I have really only two complaints about this book. Firstly, it almost entirely skips over the fascinating removal of Khruschev from the leadership of the Soviet Union. While the topic doesn't necessarily fit neatly within the purpose of exploring his Cold War thinking, it's such a critical element of the man and the Soviet government's story for the period that it does seem an odd omission. Secondly, the (hardcover) version does suffer from sloppy editing (typos are rampant), but the quality of writing is good overall.

Jules Verne, "Journey to the Centre of the Earth" (1837)

A classic work, I read this as a bit of a "before bed" intellectual palate-cleanser. It's an intriguing story, but doesn't necessarily wear well with age.
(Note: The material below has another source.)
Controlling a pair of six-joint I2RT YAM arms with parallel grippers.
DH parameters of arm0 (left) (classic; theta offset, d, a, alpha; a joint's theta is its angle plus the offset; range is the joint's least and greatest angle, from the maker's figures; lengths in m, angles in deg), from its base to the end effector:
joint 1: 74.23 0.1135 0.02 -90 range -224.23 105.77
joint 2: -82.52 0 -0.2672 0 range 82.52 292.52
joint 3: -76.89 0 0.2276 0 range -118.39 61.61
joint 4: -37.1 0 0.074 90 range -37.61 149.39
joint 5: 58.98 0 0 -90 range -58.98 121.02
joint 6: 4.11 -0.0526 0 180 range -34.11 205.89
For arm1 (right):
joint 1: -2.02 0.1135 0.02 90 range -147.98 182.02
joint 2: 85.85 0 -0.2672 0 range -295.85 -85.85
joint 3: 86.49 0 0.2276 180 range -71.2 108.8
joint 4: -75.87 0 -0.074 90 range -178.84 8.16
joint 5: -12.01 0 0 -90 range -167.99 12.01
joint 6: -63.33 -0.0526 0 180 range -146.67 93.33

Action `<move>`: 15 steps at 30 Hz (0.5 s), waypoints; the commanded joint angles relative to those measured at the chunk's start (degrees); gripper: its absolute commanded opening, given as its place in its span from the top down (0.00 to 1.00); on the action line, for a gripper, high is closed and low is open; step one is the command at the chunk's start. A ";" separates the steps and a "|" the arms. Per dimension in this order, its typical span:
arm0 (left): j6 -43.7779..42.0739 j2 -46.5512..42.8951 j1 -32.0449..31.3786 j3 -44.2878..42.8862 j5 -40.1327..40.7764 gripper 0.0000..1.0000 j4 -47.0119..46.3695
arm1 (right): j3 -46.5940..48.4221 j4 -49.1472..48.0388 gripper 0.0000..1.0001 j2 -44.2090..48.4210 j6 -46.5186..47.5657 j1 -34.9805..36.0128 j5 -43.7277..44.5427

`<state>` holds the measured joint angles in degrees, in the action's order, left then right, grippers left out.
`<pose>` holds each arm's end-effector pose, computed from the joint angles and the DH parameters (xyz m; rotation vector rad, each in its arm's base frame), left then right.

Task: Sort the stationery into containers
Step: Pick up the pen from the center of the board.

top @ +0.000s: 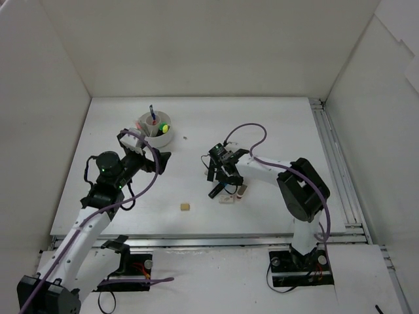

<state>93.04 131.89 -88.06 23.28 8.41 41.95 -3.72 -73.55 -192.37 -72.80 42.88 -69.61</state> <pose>0.1850 -0.0664 0.3318 0.4045 1.5609 -0.5959 0.2907 0.2414 0.1756 0.1779 2.5537 0.4307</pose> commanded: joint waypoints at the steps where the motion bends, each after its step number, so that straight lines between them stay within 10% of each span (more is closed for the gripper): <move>1: 2.42 -3.91 -0.32 -1.75 4.23 0.00 -0.30 | 2.39 -1.49 0.31 -1.58 -5.11 -0.08 2.17; 7: 2.77 -6.03 -0.33 -2.37 6.00 0.00 1.91 | 0.20 -1.93 0.69 1.22 -5.20 1.24 5.41; 15: 3.30 -1.04 -0.33 -5.09 1.71 0.00 4.55 | -1.12 -8.25 0.90 6.76 1.65 2.03 5.07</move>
<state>95.58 128.98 -88.08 22.14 12.76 47.20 -4.86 -77.97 -190.78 -73.41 44.50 -66.39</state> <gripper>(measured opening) 0.997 0.279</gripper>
There are some rather implausible propositions, such as the suggestion that the narrator, his uncle, and their Icelandic guide walk (through subterranean caverns) from Iceland to southern Italy. More importantly, in the last 170 years or so, we've made tremendous progress in terms of learning about the earth, and on this knowledge it's difficult to suspend disbelief enough to fully engage with Verne's tale. Nonetheless, it is stories such as these that motivated generations of science fiction writers, and I can see how such tales could also lie deep in the roots of allohistory.

Saturday 17 July 2010

Andrew Macdonald, "The Turner Diaries" and "Hunter" (1978; 1984)

Macdonald is the pseudonym of William Pierce. These two novels are renowned as essential reading for the current generation of American neo-nazis, and circulated in photocopied versions throughout the 1980s. More recently, they came to wider attention when it was discovered that Timothy McVeigh, the Oklahoma bomber, had been selling them at local gun shows. His interest in these books raised the spectre that Pierce's novels were inspiring "copy-cat" types of crimes.

Both novels are awkwardly written, pedantic, and more than a little amateurish. Pierce's aim in writing them was clearly not to create great art, however, but to address a cadre of his "racial comrades" in a way that might speak to them in a more evocative or effective way than a direct political treatise. This development is mirrored in the move in the 1990s towards using hate music to win over converts to "white" racism who might not be inclined to read Rosenberg, Rockwell, Duke, and Hitler.

Of the two, The Turner Diaries is far more readable, though Pierce apparently believed Hunter was far more realistic. The Turner Diaries essentially narrates a form of apocalypse story, more or less seen through the eyes of a single male participant, where global racial conflict leads to the rise of an all-white racial state in North America (and perhaps beyond). Hunter also focuses on the efforts of a single 'revolutionary' assassin who participates in underground efforts to overthrow the US government and spread racial hatred.

Racial, gender, and political characterizations in these books are simple, hateful, and loaded with very troubling stereotypes. They are not for the faint of heart. In my research on the US and Canadian far right, however, I've seen these books referred to so many times, I felt I needed to read them to understand some of the references, and to better get 'inside the heads' of the kinds of far right volunteers that I am studying.

I found it particularly intriguing that the date of the beginning of the revolution in The Turner Diaries is September 11. Given that the book was published in 1978, the coincidence is haunting.